How to complete this task - Transcribe exactly every line from the one with "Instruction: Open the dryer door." to the last line of the listing below, including both.

(Beginning of Supplied data)

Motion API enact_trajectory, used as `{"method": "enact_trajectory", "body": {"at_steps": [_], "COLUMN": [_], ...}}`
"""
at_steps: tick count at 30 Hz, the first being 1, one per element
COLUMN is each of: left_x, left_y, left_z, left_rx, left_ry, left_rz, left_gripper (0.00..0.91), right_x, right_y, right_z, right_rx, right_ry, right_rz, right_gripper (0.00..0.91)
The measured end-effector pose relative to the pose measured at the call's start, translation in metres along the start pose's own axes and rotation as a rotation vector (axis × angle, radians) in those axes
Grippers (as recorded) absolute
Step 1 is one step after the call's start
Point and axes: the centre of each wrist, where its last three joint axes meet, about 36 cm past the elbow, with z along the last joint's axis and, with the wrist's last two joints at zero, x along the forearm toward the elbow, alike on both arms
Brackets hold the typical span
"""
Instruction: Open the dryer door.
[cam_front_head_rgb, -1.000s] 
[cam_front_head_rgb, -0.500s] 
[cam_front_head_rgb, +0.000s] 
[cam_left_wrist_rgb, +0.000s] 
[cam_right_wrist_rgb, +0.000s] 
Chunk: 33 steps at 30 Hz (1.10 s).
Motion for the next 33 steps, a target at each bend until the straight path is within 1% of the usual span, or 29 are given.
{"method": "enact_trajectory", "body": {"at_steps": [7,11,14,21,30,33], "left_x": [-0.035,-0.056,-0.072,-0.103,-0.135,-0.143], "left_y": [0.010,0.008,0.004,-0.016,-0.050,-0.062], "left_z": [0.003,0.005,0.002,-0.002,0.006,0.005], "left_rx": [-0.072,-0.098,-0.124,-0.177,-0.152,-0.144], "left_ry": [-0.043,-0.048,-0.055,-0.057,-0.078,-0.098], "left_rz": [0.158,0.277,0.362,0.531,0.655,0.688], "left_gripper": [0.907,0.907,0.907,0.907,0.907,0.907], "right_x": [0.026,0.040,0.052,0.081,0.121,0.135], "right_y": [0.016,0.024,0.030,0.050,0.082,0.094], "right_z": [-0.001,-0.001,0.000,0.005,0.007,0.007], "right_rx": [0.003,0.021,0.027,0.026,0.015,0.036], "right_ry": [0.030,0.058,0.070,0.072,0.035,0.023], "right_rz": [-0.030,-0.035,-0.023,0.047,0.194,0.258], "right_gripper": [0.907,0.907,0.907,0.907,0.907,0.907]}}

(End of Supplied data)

Answer to this task -
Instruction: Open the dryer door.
[cam_front_head_rgb, -1.000s] 
[cam_front_head_rgb, -0.500s] 
[cam_front_head_rgb, +0.000s] 
[cam_left_wrist_rgb, +0.000s] 
[cam_right_wrist_rgb, +0.000s] 
Chunk: 33 steps at 30 Hz (1.10 s).
Motion for the next 33 steps, a target at each bend until the straight path is within 1% of the usual span, or 29 are given.
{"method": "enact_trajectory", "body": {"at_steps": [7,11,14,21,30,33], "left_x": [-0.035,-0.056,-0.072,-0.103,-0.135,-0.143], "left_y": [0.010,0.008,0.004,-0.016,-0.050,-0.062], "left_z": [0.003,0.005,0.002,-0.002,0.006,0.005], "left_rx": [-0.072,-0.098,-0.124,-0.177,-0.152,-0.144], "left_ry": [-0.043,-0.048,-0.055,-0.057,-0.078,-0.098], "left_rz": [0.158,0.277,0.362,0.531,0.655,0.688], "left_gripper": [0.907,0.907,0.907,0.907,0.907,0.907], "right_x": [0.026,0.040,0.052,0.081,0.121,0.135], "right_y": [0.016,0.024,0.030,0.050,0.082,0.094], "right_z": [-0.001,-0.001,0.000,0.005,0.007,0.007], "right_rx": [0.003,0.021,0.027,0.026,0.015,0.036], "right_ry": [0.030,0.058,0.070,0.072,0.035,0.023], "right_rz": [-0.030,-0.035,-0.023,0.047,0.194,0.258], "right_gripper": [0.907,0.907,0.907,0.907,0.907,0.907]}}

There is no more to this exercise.